= Football at the 1968 Summer Olympics – Men's African Qualifiers – Group 3 =

The 1968 Summer Olympics football qualification – Africa Group 3 was one of the three African groups in the Summer Olympics football qualification tournament to decide which teams would qualify for the 1968 Summer Olympics football finals tournament in Mexico. Group 3 consisted of five teams: Cameroon, Ghana, Mali, Morocco, Tunisia. The teams played home-and-away knockout matches.

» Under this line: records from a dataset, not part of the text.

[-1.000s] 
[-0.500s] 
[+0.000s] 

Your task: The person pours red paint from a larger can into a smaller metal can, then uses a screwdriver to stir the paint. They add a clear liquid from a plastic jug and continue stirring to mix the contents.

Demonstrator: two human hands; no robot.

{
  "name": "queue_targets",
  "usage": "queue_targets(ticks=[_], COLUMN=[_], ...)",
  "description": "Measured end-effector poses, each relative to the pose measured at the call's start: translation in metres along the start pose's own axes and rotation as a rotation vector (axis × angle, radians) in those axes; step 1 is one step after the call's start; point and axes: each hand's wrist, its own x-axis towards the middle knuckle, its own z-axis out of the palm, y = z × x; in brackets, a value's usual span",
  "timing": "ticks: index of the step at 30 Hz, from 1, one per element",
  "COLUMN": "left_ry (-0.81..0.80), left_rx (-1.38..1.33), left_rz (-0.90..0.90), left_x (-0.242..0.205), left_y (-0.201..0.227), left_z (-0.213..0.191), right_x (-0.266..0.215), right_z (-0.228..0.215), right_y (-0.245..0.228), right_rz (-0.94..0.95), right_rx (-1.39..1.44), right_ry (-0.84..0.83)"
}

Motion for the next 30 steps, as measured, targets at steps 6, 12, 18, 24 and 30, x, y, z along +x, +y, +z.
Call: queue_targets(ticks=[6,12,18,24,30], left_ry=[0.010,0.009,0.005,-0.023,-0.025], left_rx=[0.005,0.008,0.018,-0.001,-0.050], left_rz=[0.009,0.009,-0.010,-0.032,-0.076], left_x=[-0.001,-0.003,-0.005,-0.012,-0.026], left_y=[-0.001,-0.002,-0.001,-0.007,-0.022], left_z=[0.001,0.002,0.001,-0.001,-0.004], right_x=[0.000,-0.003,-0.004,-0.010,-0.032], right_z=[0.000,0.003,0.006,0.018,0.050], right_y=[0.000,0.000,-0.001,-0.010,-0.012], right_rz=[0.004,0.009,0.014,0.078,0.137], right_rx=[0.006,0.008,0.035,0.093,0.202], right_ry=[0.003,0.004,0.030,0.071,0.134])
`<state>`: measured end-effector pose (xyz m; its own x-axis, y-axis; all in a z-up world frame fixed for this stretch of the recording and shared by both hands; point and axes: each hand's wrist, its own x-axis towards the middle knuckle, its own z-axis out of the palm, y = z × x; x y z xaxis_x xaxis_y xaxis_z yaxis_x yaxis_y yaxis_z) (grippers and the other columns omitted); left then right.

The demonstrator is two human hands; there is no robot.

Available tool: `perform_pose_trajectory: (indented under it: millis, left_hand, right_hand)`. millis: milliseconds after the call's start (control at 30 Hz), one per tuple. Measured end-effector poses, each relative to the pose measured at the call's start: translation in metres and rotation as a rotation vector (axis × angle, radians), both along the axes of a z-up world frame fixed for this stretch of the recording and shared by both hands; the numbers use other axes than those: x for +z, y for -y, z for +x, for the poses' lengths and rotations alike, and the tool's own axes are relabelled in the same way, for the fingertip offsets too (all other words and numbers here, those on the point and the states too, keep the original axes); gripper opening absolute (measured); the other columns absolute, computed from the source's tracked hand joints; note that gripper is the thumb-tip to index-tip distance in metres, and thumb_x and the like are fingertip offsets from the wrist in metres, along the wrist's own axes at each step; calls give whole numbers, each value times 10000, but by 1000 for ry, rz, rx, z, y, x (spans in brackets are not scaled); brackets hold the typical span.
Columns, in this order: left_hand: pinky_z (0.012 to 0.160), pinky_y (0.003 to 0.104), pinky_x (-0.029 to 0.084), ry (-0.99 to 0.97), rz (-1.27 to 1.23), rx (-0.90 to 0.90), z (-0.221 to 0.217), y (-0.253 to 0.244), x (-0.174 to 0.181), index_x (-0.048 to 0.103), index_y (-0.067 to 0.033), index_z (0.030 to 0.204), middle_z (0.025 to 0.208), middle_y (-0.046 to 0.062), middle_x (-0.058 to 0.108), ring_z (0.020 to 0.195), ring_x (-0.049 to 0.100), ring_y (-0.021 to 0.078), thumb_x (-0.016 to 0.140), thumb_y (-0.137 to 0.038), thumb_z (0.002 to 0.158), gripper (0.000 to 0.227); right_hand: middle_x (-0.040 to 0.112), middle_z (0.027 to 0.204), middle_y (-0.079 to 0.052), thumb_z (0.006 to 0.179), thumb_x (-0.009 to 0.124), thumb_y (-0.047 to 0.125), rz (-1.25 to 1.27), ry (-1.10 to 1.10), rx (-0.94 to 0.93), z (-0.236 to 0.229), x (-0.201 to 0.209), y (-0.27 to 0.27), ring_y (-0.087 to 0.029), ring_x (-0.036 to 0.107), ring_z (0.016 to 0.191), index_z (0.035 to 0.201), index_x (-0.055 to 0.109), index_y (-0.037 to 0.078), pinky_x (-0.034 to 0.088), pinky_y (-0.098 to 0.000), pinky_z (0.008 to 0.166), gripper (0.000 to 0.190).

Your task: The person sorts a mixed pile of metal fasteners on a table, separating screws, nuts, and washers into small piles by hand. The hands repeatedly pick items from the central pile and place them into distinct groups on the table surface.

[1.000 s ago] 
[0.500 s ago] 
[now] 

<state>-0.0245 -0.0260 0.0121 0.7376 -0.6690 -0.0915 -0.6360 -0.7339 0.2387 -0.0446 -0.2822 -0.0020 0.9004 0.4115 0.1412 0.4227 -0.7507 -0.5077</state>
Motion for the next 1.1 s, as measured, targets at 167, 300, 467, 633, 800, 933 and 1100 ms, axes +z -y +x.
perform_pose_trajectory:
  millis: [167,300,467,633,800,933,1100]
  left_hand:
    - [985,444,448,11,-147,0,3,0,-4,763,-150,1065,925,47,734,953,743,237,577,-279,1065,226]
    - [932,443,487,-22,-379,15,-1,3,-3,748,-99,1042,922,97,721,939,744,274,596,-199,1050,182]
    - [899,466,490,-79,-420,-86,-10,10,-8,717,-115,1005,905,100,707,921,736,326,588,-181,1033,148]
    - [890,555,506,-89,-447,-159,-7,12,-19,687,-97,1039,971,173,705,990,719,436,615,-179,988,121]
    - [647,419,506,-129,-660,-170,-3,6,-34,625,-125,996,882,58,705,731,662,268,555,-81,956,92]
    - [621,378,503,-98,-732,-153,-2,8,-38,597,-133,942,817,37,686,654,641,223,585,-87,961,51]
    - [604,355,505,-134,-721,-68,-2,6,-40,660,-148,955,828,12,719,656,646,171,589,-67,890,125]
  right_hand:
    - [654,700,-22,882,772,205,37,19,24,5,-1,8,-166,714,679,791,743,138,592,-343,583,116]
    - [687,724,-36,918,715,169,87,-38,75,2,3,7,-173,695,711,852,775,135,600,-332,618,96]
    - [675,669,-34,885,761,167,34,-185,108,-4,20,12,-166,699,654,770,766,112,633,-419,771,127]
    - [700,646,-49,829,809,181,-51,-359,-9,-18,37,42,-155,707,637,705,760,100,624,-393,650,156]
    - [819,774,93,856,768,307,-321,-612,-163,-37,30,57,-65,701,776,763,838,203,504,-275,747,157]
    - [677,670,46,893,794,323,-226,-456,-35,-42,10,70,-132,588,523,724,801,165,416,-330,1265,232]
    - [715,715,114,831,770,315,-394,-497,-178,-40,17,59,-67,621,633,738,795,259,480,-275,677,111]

Morocco qualified for the Summer Olympics football finals after defeating Ghana 3–2 on aggregate in the final round, but withdrew after refusing to play against Israel in the final tournament in Group C.

==Summary==

| Team 1 | Agg.Tooltip Aggregate score | Team 2 | 1st leg | 2nd leg |
First round
| Cameroon | w/o | Mali | — | — |
Second round
| Morocco | 1–1 (l) | Tunisia | 1–1 | 0–0 |
| Cameroon | 3–3 | Ghana | 1–0 | 2–3 |
Second round play-off
| Cameroon | w/o | Ghana |
Final round
| Morocco | 3–2 | Ghana | 1–1 | 2–1 |

==First round==
CMR Cancelled MLI
MLI Cancelled CMR
Cameroon won on walkover and advanced to the second round.

==Second round==
5 November 1967
MAR 1-1 TUN
  MAR: Hamidouch 54'
  TUN: Chaïbi 25'
26 November 1967
TUN 0-0 MAR
Morocco won via a drawing of lots 1–1 on aggregate and advanced to the final round.
----
13 December 1967
CMR 1-0 GHA
17 December 1967
GHA 3-2 CMR
Cameroon and Ghana tied 3–3 on aggregate and advanced to a play-off.

===Play-off===
CMR Cancelled GHA
Ghana won on walkover and advanced to the final round.

==Final round==
9 June 1968
MAR 1-1 GHA
  MAR: Ghandi 7'
  GHA: Attuquayefio 86'
30 June 1968
GHA 1-2 MAR
  MAR: Faras
Morocco won 3–2 on aggregate and qualified for the Summer Olympics.